Ayşe: Ben daha çok hatırlıyorum, buradayım, hâlâ aynı yerdeyim diye… Hiç yıldız yok.
Zeynep: Aslında var da ışıklarda görünmüyor. Bir de balkondayız ya… Burçlar nereden çıkmış, biliyor musun?
Ayşe: Yıldızlardan mı?
Zeynep: Evet. Binlerce yıl önce gökyüzüne baktıklarında yıldızları görmüşler ve anlamı orada aramaya çalışmışlar. Biz şehirden baktığımızda bir tane bile yıldız göremiyoruz.
Ayşe memleketten gidememenin, Zeynep de siyasetsizliğin ve geleceksizliğin, dinlenmemenin ve anlaşılmamanın sıkıntısını yaşıyor.
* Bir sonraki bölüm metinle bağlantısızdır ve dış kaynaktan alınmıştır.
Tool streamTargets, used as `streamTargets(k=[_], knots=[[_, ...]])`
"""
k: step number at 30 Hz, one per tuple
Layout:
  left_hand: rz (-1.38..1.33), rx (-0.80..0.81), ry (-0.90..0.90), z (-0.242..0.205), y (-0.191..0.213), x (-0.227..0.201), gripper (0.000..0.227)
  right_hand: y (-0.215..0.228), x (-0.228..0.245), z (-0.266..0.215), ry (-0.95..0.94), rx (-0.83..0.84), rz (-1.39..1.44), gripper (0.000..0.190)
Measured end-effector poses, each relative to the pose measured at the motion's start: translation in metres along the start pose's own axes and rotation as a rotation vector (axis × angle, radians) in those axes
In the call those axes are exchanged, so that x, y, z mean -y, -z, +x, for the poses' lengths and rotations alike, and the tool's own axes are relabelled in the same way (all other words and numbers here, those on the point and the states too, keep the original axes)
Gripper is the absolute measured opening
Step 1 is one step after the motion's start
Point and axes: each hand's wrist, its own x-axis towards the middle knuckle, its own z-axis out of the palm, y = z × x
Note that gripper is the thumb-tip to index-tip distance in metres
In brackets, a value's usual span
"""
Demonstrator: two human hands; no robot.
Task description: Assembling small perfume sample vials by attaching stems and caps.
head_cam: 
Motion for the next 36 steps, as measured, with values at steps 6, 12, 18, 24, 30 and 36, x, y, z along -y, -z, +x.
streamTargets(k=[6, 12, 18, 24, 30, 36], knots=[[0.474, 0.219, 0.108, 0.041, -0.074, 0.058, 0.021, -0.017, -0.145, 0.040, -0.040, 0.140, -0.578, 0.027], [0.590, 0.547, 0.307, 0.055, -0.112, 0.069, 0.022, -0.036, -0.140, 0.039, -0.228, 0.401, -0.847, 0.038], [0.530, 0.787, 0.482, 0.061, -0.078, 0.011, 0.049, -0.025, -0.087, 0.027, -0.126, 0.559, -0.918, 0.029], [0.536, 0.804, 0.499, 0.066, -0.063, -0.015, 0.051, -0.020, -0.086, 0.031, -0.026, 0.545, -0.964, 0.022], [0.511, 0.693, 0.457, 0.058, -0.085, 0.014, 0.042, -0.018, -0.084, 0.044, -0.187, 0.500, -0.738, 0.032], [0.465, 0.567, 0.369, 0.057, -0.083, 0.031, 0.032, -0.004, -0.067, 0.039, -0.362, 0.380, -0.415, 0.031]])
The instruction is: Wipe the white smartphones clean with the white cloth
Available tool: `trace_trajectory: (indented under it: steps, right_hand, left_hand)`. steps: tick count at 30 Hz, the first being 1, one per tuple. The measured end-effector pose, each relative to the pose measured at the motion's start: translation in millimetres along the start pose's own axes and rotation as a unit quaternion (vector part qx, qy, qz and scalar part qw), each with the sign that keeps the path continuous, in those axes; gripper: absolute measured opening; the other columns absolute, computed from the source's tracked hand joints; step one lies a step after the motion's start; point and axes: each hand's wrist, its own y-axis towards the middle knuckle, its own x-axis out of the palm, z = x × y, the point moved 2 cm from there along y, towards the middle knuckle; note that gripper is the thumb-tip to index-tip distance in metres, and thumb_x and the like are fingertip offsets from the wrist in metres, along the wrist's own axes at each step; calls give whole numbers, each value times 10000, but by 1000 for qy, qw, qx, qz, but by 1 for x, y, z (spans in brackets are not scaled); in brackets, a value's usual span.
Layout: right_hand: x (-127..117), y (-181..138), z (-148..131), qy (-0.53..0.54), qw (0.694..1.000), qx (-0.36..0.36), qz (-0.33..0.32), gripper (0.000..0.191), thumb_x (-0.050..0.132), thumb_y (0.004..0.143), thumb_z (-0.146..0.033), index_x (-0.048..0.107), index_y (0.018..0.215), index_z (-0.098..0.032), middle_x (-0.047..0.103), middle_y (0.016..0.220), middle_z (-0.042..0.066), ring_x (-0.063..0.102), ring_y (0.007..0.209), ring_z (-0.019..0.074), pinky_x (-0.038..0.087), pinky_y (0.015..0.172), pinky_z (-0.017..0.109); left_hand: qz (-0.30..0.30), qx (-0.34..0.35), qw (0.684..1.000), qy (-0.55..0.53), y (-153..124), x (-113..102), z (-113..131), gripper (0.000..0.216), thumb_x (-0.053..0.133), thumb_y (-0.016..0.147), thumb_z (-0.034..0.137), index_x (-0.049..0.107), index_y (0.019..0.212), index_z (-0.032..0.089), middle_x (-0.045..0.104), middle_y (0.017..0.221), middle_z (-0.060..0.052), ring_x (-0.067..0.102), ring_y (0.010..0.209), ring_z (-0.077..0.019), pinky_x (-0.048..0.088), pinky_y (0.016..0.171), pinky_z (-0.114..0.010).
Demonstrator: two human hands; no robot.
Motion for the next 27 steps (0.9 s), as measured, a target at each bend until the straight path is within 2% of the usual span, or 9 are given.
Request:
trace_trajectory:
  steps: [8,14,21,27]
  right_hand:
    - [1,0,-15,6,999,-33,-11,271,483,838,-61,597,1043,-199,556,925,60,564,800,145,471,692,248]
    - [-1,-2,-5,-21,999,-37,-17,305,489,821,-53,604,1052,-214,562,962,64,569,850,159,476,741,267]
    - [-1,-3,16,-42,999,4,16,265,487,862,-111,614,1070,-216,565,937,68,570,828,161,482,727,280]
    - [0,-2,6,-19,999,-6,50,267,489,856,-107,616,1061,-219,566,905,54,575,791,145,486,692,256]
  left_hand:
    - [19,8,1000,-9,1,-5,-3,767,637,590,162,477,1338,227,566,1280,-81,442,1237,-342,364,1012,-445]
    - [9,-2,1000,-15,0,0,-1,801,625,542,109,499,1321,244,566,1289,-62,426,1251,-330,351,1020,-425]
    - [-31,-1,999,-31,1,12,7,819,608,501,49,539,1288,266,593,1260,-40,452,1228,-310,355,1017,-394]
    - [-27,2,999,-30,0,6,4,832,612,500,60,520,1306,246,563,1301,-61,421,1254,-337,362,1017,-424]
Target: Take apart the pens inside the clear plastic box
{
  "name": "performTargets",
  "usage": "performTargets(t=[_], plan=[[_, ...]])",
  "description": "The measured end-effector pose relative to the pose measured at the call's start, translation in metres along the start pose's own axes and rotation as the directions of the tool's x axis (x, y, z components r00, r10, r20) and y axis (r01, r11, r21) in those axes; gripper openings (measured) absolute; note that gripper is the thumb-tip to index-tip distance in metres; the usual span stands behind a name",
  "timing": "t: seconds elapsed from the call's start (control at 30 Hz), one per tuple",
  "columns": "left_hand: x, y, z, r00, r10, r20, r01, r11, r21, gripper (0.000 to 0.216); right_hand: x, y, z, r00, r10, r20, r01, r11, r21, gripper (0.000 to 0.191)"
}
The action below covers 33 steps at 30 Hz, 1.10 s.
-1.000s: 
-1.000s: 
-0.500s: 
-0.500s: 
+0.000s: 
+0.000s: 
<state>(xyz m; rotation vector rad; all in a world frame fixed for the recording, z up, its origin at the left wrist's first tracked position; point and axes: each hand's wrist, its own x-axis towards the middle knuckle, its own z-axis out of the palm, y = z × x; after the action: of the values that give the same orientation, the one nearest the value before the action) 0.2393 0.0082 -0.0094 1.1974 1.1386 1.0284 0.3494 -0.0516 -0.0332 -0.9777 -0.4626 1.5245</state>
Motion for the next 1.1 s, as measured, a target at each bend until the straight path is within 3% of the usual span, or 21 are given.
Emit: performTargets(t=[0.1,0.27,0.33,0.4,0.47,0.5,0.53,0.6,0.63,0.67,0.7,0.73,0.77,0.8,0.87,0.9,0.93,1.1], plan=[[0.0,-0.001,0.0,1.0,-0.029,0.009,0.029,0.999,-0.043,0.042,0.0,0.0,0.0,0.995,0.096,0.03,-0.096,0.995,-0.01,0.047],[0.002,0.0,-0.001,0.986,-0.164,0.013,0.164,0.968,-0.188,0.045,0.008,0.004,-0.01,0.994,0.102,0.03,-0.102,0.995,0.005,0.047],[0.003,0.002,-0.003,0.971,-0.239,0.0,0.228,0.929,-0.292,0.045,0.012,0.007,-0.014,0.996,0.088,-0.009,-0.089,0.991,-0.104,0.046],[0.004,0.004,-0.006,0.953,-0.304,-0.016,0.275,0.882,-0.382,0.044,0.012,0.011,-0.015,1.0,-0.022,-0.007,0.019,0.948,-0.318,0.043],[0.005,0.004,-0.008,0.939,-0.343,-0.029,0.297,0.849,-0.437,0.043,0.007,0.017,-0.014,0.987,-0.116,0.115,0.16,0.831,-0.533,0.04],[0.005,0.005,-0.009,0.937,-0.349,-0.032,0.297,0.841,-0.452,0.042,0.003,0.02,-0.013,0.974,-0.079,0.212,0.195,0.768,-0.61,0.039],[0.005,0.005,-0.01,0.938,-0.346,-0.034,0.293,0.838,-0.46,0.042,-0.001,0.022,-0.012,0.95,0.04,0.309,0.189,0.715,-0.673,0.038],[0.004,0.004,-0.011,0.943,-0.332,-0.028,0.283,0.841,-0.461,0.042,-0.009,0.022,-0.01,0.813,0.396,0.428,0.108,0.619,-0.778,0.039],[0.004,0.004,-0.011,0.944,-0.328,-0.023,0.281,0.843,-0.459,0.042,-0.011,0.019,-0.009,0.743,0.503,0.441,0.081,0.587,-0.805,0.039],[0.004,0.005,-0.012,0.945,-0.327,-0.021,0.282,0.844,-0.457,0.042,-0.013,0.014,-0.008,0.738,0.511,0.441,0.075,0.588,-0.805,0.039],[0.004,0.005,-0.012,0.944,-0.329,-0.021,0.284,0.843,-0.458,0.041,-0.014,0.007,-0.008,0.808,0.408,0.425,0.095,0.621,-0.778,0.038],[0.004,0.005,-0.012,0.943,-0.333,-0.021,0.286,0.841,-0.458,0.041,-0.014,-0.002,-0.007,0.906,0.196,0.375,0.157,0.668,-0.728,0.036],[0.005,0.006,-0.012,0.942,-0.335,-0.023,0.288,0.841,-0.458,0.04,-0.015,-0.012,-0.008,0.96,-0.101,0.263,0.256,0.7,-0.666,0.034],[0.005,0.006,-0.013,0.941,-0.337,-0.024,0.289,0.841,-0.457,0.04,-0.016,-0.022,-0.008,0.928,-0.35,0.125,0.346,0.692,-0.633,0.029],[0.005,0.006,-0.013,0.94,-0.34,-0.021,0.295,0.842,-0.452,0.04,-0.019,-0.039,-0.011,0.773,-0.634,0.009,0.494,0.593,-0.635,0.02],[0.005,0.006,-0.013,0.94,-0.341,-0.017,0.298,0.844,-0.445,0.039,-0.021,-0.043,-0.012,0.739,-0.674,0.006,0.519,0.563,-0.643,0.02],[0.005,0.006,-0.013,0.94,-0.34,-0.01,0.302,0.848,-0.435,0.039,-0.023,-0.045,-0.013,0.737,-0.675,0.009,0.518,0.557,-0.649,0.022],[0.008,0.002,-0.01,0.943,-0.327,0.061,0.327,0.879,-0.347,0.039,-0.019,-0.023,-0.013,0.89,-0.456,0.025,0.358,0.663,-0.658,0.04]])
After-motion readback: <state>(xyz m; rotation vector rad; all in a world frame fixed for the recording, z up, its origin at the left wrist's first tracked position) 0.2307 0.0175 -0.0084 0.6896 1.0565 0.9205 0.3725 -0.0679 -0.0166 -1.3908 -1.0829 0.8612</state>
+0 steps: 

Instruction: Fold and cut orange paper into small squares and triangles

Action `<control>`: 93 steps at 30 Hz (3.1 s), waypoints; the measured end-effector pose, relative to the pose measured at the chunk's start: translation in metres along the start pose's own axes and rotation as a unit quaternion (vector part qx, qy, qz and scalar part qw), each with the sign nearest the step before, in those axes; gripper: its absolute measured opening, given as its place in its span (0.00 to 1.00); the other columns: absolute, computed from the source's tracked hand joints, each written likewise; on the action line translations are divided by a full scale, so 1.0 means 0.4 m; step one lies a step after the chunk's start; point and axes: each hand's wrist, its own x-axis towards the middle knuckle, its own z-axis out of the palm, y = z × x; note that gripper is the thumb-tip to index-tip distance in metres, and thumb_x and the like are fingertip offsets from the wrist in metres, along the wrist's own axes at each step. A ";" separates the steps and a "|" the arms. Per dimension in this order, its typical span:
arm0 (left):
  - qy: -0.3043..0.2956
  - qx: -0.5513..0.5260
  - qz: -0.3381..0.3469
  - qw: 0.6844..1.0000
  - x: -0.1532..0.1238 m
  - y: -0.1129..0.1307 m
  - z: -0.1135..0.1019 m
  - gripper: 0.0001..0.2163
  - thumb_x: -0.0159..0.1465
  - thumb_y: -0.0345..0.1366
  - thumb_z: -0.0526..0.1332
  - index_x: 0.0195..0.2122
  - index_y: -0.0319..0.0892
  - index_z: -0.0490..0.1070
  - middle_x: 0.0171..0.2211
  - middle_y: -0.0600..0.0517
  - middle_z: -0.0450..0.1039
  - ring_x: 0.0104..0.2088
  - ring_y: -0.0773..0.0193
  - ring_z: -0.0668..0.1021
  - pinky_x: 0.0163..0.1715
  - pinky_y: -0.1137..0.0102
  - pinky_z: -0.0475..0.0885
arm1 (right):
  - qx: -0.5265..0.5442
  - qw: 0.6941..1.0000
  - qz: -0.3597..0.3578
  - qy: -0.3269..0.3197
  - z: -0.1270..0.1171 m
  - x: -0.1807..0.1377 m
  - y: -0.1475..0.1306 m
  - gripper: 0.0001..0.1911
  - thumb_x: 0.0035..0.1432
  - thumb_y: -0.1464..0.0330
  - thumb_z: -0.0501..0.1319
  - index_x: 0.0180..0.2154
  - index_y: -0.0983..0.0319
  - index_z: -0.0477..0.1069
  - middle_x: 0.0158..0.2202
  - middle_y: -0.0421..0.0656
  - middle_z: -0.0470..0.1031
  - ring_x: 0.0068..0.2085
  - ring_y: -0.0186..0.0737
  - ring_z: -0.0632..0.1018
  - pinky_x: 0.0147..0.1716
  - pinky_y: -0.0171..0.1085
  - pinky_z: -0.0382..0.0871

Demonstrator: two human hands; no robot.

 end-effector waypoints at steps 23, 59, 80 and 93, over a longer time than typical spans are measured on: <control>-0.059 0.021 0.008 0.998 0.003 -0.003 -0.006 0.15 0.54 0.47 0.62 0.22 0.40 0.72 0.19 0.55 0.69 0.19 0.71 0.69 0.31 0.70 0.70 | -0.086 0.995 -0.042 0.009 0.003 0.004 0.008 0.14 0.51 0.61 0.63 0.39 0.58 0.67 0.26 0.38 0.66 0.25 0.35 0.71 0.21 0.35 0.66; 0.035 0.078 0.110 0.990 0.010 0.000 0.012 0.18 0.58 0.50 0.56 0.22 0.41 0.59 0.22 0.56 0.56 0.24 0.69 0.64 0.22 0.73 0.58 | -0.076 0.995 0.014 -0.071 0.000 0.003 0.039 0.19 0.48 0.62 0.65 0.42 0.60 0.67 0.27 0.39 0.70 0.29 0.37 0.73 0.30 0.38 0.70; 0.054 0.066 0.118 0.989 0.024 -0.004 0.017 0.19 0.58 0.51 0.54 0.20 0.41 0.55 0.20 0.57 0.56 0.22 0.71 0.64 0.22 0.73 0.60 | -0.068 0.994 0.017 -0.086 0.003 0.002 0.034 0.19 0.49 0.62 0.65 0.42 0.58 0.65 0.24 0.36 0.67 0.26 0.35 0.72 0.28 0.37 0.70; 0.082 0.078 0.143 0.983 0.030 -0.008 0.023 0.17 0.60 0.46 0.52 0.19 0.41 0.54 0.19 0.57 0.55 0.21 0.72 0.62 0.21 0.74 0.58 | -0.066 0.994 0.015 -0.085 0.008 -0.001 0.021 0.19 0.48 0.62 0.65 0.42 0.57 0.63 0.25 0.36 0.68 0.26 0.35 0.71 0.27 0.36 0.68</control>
Bu sırada önce Ayşe, Zeynep’le dalga geçiyor: “Hayatın anlamını da burç yorumlarında mı bulmaya çalışıyoruz?” Zeynep “Dalga geçme ya,” dedikten sonra kuyruklu yıldızın “disaster” (dis: kötü, astro: yıldız) sözcüğünden türediğini anlatırken Ayşe’ye “Lina” diye seslenerek “öcünü” alıyor. İki genç kadın gülüyor ama Ayşe yine Zeynep’in sessiz gülüşünü “Doğru dürüst gülsene kızım,” diye azarlıyor. Ardından “ha ha ha” pratiğini yavaşça yaparak beraber gülmeye başlıyorlar. Sıkıntı bitiyor mu? Bitmiyor muhtemelen ama Ayşe’nin yukarı, Zeynep’in aşağı baktığı son sahne, sıkıntının insanları farklılıklarına rağmen bir araya getirme potansiyeline, “Sıkıntıdan sonra ne peki?” sorusuna ve bu sorunun politik anlamına kısmen işaret ediyor gibi.